ASIC and FPGA in Computational Storage
The presence of ASICs (application specific integrated circuits) and FPGAs (field programmable gate arrays) is strong in Computational Storage, especially FPGAs. This is driven by the flexibility of repurposing the FGPA for many different functions required in Computational Storage. These functions, defined as CSFs (Computational Storage Functions) include:
- Storage – RAID, Erasure Coding
- Data reduction – Compression, Deduplication, Compaction
- Data encryption
- ML/AI (Machine Learning/Artificial Intelligence)
- Transcoding and Transcribing
- Data handling, and monitoring at the ingestion layer (Scan/Parse, Filter/Select, Aggregate/Join)
- Data classification and basic taxonomy to label and tag the data for compliance and data management
- Remote core dump processing
- Decentralized storage mining/farming
- Acceleration – Many FPGAs and some ASICs perform accelerated processing with high bandwidth due to data locality
- Edge and real time computing with in-memory processing – new distributed computing development as seen in the emerging new breed of data processing frameworks.
Turning data into Valuable Data faster
I have pointed out in the past that moving data is expensive.
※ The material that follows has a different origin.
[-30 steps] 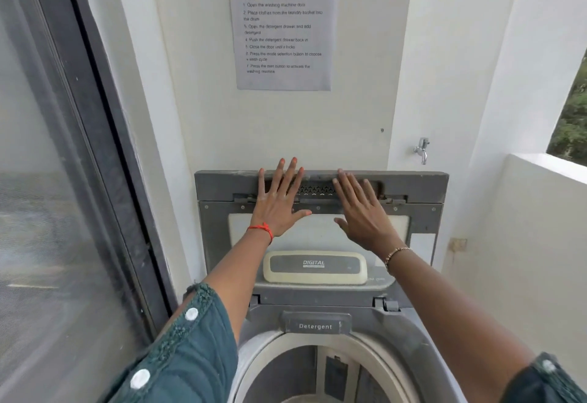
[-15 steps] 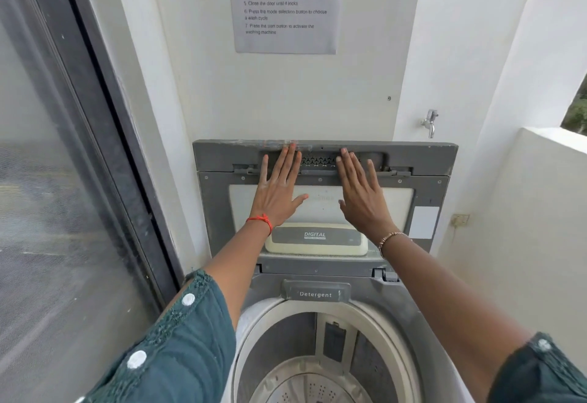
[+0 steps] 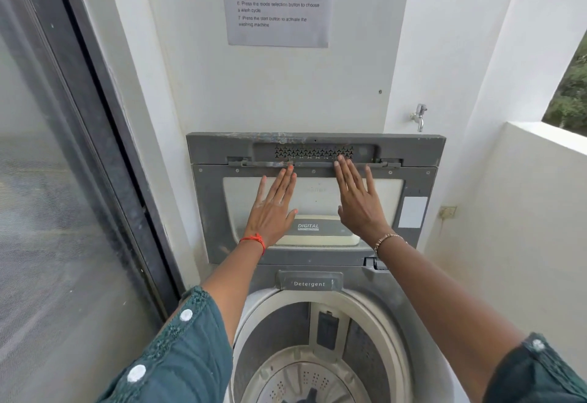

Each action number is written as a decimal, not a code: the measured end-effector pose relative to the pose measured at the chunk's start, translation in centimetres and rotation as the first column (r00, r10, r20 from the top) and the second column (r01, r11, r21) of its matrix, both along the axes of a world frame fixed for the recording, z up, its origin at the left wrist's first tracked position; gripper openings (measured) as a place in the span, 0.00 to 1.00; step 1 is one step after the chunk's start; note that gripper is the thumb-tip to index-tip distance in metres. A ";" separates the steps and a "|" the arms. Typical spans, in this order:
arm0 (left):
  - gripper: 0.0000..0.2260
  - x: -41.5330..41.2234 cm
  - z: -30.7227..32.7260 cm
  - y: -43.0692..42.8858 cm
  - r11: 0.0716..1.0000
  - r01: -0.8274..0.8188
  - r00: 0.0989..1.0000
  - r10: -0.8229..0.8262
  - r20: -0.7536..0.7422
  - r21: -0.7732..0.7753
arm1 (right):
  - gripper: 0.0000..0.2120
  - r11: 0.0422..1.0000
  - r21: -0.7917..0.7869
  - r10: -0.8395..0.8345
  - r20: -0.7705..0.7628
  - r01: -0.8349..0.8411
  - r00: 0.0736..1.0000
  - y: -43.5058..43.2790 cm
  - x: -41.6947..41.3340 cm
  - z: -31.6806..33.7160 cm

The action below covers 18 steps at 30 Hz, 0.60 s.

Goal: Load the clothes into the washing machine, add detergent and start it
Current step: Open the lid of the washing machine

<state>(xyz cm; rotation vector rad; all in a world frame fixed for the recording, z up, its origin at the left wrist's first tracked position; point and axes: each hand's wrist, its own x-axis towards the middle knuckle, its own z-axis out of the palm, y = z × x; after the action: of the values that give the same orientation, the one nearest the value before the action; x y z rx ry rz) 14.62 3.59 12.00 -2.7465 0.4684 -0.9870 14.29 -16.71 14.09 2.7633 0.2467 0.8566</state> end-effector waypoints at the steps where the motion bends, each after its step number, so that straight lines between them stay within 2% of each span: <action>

Data mobility not only incurs time and money, but the tail latency effects have other significant implications to the data processing pipeline. This was my Storage Elephant Compute Birds analogy, where it is easier for the birds to fly to where the elephants are than to have the elephants move to where the birds roost. Data are the elephants; Compute are the birds.
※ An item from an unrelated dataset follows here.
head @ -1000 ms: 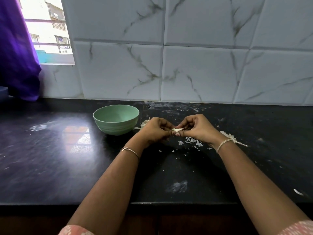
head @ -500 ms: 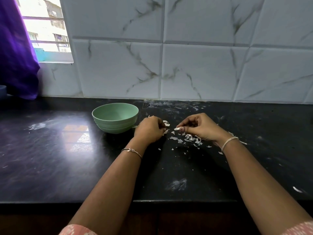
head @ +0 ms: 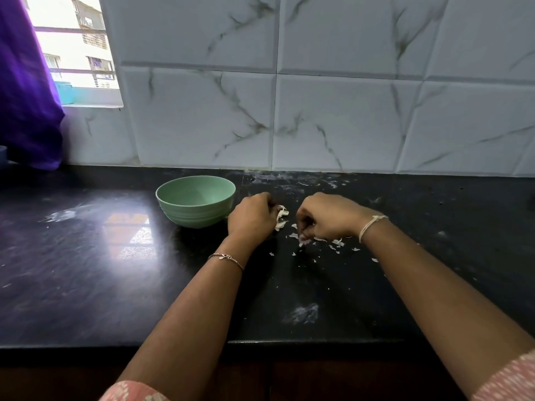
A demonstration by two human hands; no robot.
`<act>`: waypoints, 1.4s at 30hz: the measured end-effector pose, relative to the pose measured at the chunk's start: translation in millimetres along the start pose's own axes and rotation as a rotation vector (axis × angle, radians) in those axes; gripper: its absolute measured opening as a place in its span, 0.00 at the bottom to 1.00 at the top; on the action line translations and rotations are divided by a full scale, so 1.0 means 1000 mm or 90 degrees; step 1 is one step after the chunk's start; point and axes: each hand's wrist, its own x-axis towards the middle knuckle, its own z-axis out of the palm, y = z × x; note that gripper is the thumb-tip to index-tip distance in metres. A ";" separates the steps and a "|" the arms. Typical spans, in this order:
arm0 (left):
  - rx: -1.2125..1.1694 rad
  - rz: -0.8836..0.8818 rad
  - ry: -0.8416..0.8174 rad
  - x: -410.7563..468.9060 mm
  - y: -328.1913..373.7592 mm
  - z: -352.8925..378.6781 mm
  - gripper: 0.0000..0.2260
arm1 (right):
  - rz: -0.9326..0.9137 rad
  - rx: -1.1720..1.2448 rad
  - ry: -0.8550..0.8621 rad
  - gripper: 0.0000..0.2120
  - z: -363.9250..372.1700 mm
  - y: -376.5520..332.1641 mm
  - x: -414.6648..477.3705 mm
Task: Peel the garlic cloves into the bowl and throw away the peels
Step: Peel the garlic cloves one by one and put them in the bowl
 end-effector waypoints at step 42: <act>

Storing data everywhere is easy. A hard disk drive easily reached 20TB, and doubling that capacity in the next 3-4 years. Fast data is easy with solid state drives with NVMe (Non-Volatile Memory express) interfaces. But how much of that data is of importance and value if the syntax and the context of the data is not determined at the location where it was created or collected, and is not processed quickly. In many end points, the speed of insights from the data processed in-situ is the value. The ability to respond from these in-situ insights seconds or even milliseconds is the value. And these are the velocity and the locality advantages that Computational Storage can bring to CPU offloading and Edge Computing.
In a larger scheme of things, we are seeing the birth of a new distributing computing and data processing paradigm as well, thanks to the emergence of Computational Storage.